Having the right types of protections is hugely important, but also misplacing and losing those devices and having processes and procedures to manage that and the reporting and the comfort level and the environment for that. Because when it all comes down to it, it really is about protecting your firm's integrity and your reputation. Like I said, connecting that back to, in the growth stage, where if you're using subcontractors to do work, making sure you have the right controls and data protection procedures in place when folks are working from home or in other environments. That's why we're not just looking at the ransomware issues or the "somebody's trying to hack into a system." Those aren't the only issues. There are things internally that you have to really be careful with.

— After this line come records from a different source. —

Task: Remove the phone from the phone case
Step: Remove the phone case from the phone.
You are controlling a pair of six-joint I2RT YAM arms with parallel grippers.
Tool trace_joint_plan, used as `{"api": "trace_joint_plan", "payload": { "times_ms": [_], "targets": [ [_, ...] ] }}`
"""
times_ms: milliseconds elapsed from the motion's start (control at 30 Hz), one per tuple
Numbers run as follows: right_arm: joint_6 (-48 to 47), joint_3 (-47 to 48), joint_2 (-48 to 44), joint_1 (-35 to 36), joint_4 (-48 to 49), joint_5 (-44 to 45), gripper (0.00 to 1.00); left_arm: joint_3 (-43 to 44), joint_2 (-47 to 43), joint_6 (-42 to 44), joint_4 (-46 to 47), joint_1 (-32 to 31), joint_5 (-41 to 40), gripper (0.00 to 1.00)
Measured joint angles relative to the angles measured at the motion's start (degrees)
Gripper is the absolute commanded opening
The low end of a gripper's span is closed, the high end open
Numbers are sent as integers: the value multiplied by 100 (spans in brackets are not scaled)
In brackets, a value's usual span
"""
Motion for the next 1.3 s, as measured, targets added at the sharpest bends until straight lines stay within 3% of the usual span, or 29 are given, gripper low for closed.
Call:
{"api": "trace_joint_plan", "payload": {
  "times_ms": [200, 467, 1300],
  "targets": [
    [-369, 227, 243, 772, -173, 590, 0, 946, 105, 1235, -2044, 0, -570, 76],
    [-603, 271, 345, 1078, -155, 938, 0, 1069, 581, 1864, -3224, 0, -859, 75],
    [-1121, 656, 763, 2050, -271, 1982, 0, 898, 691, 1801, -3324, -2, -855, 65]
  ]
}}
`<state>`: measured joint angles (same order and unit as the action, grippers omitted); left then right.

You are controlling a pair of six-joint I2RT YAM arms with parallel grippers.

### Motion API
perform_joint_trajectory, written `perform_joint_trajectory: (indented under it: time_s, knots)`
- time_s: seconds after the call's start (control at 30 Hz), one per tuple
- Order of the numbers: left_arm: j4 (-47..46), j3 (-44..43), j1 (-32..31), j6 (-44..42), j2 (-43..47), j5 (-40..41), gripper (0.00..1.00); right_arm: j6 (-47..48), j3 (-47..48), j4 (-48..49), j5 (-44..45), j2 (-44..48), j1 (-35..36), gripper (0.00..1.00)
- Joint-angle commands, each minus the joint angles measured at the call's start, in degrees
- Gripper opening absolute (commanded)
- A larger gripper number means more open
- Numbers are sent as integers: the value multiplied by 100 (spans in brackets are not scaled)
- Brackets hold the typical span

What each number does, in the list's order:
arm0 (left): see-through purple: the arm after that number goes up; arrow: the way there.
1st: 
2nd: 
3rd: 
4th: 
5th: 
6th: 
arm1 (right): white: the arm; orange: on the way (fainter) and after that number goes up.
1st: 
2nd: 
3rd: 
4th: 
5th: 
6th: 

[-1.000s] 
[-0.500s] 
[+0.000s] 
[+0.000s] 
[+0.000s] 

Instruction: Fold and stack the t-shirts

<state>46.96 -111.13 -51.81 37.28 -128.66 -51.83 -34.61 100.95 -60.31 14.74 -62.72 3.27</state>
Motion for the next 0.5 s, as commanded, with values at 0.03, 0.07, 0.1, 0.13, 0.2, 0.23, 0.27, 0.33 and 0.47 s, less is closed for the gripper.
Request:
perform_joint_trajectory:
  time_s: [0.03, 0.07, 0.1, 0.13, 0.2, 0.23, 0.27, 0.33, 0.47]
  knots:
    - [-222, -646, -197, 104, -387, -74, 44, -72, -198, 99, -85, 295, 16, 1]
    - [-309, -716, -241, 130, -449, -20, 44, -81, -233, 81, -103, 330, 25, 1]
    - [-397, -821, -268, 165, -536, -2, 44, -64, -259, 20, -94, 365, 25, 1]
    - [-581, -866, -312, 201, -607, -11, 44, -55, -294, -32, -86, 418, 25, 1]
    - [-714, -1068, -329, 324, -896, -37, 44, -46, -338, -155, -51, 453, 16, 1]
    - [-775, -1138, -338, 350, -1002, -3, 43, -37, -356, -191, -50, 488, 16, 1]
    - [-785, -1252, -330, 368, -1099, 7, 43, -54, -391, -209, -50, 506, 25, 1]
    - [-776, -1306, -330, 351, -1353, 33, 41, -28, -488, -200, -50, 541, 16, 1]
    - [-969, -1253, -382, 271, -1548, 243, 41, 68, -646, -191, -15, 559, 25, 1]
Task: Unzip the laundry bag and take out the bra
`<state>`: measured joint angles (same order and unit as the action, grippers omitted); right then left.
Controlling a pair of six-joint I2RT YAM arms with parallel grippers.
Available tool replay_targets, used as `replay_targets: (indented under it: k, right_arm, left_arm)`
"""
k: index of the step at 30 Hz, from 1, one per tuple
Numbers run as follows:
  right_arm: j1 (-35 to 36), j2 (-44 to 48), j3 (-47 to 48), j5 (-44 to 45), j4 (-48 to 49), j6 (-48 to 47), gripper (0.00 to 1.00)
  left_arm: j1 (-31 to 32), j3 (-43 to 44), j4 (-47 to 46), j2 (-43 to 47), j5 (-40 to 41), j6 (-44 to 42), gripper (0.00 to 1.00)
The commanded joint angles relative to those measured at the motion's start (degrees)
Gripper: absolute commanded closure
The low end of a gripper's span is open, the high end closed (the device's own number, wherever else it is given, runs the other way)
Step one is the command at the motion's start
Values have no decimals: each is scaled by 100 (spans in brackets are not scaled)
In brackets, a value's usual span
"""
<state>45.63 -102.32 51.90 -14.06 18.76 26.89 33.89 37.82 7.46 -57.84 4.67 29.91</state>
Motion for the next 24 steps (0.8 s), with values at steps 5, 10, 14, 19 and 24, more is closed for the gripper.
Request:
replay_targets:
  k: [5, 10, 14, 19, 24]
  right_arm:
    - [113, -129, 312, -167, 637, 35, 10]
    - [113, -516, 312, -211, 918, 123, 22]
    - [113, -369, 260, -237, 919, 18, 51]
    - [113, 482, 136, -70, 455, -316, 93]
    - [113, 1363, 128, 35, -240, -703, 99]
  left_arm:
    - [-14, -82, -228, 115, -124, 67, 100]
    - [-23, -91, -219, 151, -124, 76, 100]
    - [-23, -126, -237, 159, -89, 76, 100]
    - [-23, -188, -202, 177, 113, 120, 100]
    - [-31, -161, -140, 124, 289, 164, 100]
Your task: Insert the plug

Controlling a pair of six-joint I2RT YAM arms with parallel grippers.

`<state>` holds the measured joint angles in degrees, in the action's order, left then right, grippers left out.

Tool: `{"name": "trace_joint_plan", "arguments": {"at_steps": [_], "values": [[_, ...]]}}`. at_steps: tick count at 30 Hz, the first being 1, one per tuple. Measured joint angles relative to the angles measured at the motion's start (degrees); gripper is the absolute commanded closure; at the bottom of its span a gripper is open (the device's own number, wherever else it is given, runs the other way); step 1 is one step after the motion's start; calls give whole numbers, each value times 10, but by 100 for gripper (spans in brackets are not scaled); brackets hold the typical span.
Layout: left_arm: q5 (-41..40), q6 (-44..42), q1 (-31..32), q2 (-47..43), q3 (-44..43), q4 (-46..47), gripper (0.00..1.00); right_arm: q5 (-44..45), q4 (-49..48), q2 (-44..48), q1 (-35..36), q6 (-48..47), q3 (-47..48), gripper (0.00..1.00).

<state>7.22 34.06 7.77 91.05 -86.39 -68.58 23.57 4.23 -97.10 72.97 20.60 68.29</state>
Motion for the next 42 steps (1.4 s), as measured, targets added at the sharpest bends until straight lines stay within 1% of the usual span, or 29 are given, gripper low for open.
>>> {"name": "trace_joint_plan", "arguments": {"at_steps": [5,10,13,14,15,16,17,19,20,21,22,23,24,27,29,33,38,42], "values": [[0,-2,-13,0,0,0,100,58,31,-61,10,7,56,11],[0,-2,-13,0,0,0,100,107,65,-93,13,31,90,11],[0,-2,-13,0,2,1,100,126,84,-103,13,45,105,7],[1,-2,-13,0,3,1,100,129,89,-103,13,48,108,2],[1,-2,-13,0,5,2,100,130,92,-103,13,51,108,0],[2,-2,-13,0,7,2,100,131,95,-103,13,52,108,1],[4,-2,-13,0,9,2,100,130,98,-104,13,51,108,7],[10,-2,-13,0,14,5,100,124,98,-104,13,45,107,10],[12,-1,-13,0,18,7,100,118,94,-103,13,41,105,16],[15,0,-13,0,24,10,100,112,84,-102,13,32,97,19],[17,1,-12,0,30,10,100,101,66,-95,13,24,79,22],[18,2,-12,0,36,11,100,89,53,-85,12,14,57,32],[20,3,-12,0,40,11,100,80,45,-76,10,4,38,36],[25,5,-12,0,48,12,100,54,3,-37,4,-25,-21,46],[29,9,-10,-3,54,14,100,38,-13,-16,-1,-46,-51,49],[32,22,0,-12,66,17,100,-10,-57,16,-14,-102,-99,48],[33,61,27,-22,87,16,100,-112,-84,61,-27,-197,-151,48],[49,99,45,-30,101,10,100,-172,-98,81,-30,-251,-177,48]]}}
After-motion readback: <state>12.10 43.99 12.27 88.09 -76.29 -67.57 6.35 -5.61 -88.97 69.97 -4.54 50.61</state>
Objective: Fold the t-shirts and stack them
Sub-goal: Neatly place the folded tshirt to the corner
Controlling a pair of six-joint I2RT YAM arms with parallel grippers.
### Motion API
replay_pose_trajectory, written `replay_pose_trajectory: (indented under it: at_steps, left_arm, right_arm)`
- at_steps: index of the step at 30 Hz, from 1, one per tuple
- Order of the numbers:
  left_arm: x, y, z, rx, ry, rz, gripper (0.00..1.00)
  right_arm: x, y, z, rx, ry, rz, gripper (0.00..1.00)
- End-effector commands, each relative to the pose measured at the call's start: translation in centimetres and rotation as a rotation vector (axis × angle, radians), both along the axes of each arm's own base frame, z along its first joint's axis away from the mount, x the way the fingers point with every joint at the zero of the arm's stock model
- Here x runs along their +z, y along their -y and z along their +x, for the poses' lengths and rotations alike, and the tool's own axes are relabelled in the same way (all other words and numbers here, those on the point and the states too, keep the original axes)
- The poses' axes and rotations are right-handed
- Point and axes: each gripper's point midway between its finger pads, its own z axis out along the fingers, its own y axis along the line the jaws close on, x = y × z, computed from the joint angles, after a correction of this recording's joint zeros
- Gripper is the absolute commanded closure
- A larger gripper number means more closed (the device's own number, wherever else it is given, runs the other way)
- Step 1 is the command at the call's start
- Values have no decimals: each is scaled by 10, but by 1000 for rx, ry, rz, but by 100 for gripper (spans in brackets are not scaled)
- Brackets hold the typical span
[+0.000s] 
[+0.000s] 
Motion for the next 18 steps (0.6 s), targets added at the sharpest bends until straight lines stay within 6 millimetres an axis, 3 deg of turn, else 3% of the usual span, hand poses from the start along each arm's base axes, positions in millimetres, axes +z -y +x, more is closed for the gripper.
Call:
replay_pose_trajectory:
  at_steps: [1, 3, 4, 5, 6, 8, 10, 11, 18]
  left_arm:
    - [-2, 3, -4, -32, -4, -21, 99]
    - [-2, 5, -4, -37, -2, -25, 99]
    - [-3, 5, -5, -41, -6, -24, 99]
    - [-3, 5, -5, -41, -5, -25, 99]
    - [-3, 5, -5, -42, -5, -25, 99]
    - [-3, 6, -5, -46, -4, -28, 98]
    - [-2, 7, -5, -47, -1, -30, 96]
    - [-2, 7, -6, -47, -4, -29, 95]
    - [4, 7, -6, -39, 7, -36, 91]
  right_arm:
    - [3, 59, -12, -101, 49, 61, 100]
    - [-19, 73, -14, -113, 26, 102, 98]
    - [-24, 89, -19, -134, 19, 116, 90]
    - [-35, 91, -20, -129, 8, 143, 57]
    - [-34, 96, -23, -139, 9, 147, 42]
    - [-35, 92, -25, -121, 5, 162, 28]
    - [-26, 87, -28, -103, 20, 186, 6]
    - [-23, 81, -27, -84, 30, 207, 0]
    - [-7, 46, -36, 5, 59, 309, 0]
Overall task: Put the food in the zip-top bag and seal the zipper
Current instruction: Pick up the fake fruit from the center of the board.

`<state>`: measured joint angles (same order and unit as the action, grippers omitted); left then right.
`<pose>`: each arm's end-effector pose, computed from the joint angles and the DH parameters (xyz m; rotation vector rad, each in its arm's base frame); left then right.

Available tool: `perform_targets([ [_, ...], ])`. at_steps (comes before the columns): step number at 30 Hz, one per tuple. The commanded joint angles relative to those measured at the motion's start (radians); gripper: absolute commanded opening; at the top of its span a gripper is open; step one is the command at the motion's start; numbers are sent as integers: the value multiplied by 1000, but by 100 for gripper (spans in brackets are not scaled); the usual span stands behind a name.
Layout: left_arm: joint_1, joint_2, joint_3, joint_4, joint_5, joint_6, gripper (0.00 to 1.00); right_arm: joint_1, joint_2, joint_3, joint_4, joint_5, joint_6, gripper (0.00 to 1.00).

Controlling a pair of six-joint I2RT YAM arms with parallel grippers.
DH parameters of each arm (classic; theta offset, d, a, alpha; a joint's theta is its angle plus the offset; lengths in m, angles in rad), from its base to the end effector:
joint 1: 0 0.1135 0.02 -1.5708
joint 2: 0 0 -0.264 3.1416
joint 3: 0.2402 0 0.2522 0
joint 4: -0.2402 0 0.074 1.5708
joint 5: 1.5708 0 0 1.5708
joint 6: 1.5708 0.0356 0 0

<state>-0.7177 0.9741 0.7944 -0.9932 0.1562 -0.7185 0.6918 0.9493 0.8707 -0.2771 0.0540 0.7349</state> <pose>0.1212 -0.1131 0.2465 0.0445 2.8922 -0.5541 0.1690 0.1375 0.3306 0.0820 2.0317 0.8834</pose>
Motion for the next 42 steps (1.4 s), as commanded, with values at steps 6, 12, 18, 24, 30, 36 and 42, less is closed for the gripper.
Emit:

How about the pace of change in the industry? It's obviously faster than it's ever been before and it's only going to get faster. How's that going to impact CPA firms and what can they do to keep up?
[Mackunis] In my eyes, I feel like they've actually done a great job with it but I always feel like you could do better just because the change keeps accelerating and will continue to accelerate. The folks are using the term exponential pace of change and so we look at that ourselves in providing insurance that we feel like our obligation even has changed, not to just provide insurance but to be able to be more resourceful, to help guide around those changes and the things to anticipate.
So we just kind of talked about a bunch of them as we're going into 2020, but you think about what kinds of resources are valuable. Organizations like the Pennsylvania Institute of CPAs are hugely valuable for the members, for where to go to and find out different things and programs on the changes that are happening. Certainly the AICPA. One of the conferences I've started attending regularly in the last few years has been the Digital CPA Conference that the AICPA hosts, only because it's really where the forefront of change is addressed and kind of all the technology, software companies, different vendors, they're all together and talking about different things. So you see things beyond just what is directly already in the profession, but where it's going and where it could go. So being involved in things like that.
Then, like I said, the issues are changing not just in practice delivery, but you think about the social changes, the issues around managing your talent. Things like even now talking about hosting services and that role and the standards around that with the test clients, GDPR, different states laying out adoption of other data protection statutes, California's Consumer Privacy Act. That's going to just keep coming. We saw that coming in one wave already, but GDPR I think has started to change the game again to have another wave of change that everybody has to stay on top of that will happen at the state level.